Take from the data every line in which the word "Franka" is found.

Stored data entries
- Opening Delimiter -
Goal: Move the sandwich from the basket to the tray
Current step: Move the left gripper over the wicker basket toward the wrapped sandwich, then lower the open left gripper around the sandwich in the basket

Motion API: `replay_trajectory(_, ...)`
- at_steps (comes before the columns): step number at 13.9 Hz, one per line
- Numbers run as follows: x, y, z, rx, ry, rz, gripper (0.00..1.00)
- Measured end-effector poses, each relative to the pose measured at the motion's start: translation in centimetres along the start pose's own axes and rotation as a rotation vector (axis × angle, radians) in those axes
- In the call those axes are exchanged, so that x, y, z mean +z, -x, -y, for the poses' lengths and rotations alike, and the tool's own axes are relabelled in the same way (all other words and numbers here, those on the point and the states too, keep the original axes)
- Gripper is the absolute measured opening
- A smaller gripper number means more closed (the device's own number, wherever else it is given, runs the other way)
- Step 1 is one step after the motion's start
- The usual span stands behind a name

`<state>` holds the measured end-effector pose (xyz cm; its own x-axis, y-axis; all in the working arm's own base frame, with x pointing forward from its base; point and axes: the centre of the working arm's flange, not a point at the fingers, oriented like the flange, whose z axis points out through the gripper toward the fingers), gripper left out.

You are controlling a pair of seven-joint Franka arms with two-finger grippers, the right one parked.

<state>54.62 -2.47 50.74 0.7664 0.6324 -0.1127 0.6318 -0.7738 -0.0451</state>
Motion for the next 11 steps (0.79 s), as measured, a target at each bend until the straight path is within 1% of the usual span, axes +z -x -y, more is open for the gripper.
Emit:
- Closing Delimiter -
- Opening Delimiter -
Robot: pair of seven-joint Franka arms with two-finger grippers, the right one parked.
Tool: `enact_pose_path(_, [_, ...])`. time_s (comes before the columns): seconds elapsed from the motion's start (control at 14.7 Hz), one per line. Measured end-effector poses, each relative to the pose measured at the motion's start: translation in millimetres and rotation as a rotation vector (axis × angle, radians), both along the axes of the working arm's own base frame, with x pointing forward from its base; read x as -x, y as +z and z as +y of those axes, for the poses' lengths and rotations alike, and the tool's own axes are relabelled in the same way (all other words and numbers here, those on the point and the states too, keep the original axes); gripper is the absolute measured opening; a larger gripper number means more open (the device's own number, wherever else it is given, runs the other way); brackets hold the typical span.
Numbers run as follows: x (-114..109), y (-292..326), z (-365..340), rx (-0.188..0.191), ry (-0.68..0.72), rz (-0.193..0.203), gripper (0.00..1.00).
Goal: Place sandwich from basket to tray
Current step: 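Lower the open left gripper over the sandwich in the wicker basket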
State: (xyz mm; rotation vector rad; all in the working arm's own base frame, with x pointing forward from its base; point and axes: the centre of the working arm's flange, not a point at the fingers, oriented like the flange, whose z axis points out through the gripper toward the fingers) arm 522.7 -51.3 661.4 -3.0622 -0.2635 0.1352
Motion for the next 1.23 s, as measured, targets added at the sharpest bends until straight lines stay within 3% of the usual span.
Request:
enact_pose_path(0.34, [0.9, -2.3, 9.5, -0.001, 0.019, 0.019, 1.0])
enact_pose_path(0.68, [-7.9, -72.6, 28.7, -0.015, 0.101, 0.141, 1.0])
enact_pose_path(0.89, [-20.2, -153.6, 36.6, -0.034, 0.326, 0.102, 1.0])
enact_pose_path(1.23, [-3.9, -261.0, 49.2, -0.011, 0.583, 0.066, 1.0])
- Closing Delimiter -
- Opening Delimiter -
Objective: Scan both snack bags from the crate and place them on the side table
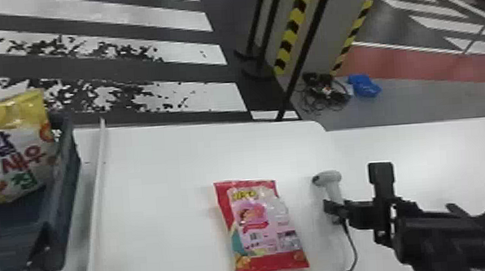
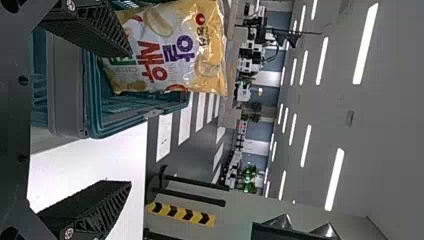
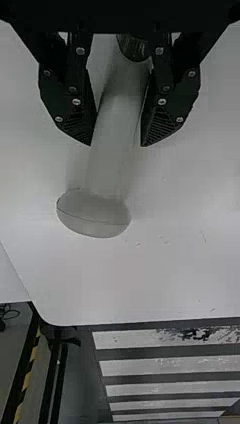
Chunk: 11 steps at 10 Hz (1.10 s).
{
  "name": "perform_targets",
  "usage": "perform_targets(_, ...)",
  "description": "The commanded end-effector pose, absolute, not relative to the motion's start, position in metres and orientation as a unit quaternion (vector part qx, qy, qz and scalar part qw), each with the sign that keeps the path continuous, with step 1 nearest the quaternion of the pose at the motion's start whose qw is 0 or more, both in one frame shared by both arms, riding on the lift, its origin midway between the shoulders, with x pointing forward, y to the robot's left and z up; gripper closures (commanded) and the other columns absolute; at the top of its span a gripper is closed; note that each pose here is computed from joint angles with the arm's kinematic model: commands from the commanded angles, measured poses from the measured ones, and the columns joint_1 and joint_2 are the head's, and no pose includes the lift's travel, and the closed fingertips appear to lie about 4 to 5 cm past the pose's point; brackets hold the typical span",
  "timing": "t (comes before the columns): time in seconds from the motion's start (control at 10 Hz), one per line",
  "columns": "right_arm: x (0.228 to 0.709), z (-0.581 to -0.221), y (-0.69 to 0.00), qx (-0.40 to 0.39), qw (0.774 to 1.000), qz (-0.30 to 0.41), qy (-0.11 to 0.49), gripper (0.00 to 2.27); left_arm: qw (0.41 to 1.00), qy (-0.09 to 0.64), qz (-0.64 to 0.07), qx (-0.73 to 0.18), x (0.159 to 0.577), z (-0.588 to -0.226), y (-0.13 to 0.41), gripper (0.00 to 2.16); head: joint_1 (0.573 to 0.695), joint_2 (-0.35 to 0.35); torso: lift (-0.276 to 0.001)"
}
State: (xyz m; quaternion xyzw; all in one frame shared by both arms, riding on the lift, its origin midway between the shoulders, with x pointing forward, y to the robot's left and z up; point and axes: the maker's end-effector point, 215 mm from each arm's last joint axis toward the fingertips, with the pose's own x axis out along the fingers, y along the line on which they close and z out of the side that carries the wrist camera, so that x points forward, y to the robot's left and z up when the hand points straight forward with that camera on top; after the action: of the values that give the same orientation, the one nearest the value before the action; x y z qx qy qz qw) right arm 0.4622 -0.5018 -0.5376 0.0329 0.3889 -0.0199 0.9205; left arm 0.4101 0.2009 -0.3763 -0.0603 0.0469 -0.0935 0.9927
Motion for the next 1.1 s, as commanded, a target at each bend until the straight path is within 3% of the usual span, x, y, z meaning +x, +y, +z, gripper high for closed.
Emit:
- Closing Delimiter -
▸ **Result of the exercise**
You are controlling a pair of seven-joint Franka arms with two-finger grippers, the right one parked.
Robot: pair of seven-joint Franka arms with two-finger grippers, the right one parked.

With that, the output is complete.